AA - Reims - Bilal Muftuoglu/ Fatma Esma Arslan
L'administration du Collège Léo Lagrange qui avait interdit Sarah K. de cours pour sa ''longue jupe'', avait imposé des interdictions similaires, réservées uniquement aux élèves musulmanes, révèlent les témoignages.
Le collège situé à Charleville-Mézières aurait ainsi reçu un ordre supérieur pour placer les élèves musulmanes portant des longues jupes dans une ''chambre isolée'' pour les décourager à adopter un tel style vestimentaire.
Gulsum O., mère d'origine turque d'une jeune fille qui va au même collège que Sarah K., a expliqué à Anadolu que sa fille Saliha avait reçu un avertissement au même motif que cette dernière, sans pourtant être renvoyée chez elle.
Soulignant qu'elles n'ont eu aucun souci au sujet de longue jupe jusqu'en avril, Gulsum O. a raconté dans ses propres mots, l'interdiction imposée par la principale, Maryse Dubois:
''J'ai demandé à un groupe d'élèves musulmanes ce qui se passait à l'école. Elles m'ont répondu que l'administration leur mettait sous pression en raison de leur style vestimentaire. Elles estimaient par ailleurs être discriminées en raison de leur religion. Ma fille ne porte pourtant même pas le voile''.
Gulsum O. a par ailleurs fait savoir que lors de sa rencontre avec la principale, notamment pour ''apprendre son obsession avec la longue jupe'', cette dernière lui a parlé d'un ''ordre supérieur'' les obligeant à introduire une telle interdiction.
Interrogée alors sur l'origine de cet ordre, l'administration scolaire s'est refusée à tout commentaire et à révéler le document officiel attestant une telle interdiction, a ajouté Gulsum O.
Selon l'interprétation de cet ordre par Dubois, les filles musulmanes qui portent des longues jupes devraient être retenues dans une ''chambre isolée'' et l'administration scolaire fait ainsi preuve d'une ''indulgence'' en évitant une telle mesure.
Un responsable de l'Académie de Reims, qui regroupe l'ensemble des établissements scolaires des départements des Ardennes, de l’Aube, de la Marne et de la Haute-Marne, dont le Collège Léo Lagrange, a confié à Anadolu que l'Académie n'a jamais mis en œuvre une mesure à l'encontre des longues jupes et qu'il n'a jamais entendu parler des ''chambres isolées''.
Pourtant, les mesures à l'encontre des filles musulmanes au collège Léo Lagrange ne se limiteraient pas aux affaires de ''longue jupe'' et de ''chambre isolée'', selon Gulsum O.

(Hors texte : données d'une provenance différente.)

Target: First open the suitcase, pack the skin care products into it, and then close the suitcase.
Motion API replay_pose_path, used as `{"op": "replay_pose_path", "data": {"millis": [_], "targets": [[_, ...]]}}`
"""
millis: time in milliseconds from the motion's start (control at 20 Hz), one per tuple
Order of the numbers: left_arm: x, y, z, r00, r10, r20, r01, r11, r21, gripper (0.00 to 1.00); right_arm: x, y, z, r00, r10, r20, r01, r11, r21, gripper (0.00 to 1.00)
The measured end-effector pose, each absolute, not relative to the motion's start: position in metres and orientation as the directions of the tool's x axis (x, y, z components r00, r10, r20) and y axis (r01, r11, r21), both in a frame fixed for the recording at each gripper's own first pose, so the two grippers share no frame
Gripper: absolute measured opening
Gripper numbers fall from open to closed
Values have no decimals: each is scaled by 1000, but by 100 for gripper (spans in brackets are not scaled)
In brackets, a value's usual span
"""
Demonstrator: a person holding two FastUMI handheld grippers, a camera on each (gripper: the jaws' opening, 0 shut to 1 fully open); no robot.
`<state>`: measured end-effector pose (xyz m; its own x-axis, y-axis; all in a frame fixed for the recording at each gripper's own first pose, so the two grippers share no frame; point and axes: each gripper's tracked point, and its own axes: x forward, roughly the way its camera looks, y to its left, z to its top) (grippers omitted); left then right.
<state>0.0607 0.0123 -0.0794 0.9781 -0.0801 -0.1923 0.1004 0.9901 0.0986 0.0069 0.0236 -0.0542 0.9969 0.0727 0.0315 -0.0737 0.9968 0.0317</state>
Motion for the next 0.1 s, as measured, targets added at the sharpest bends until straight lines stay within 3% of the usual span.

Les professeurs du collège diraient aux élèves musulmans, ''Vous les musulmans, vous convertissez vos camarades français pour faire la guerre au nom de l'islam'', a ainsi noté Gulsum O.
Saliha O., jeune élève de 11 ans, a expliqué à Anadolu qu'elle a uniquement mis la jupe ''parce qu'il faisait beau''.
''On m'a dit que ma longue jupe était un signe ostentatoire d'appartenance religieuse alors que je ne porte même pas le voile'', a précisé Saliha, qualifiant cette explication d'''incompréhensible''.
Saliha O. n'a par ailleurs subi aucune remarque de la part de la principale pour sa longue jupe, qu'elle a portée à plusieurs reprises depuis, après que sa mère a demandé à l'administration scolaire de révéler ''l'ordre supérieur'' en question.
Interrogée par Anadolu, la principale Dubois s'est refusée à tout commentaire.
L'autre élève musulmane du collège, Sarah K, 15 ans, avait révélé pour la première fois fin avril, l'interdiction de ''longue jupe'' au nom de la violation des principes de la laïcité. S'exprimant à Anadolu, Sarah K. avait noté que l'interdiction visait uniquement les filles musulmanes et que d'autres filles non-musulmanes qui portent des longues jupes pouvaient entrer à l'école sans problème.
- Au moins 130 interdictions de cours en 2014 pour le port des signes ostentatoires à l'école
Pour Elsa Ray, porte-parole du Collectif contre l'islamophobie, cette interdiction ne relève pas d'un acte isolé.
''Dans les deux dernières années, nous avons traité des centaines de cas similaires. Ces derniers mois, certaines filles ont été interdites de cours pour porter des jupes jugées trop longues à Montpellier'', a-t-elle indiqué dans une déclaration à Anadolu.
En 2014, près de 130 élèves se sont vus refuser l'entrée en classe pour avoir porté des signes religieux ostentatoires, selon le Collectif.
''L'interdiction de cours pour une telle raison est contre la loi, il s'agit d'une atteinte à la liberté de ces jeunes filles qui ont le droit comme les autres de s'habiller comme elles veulent'', a encore assené Ray.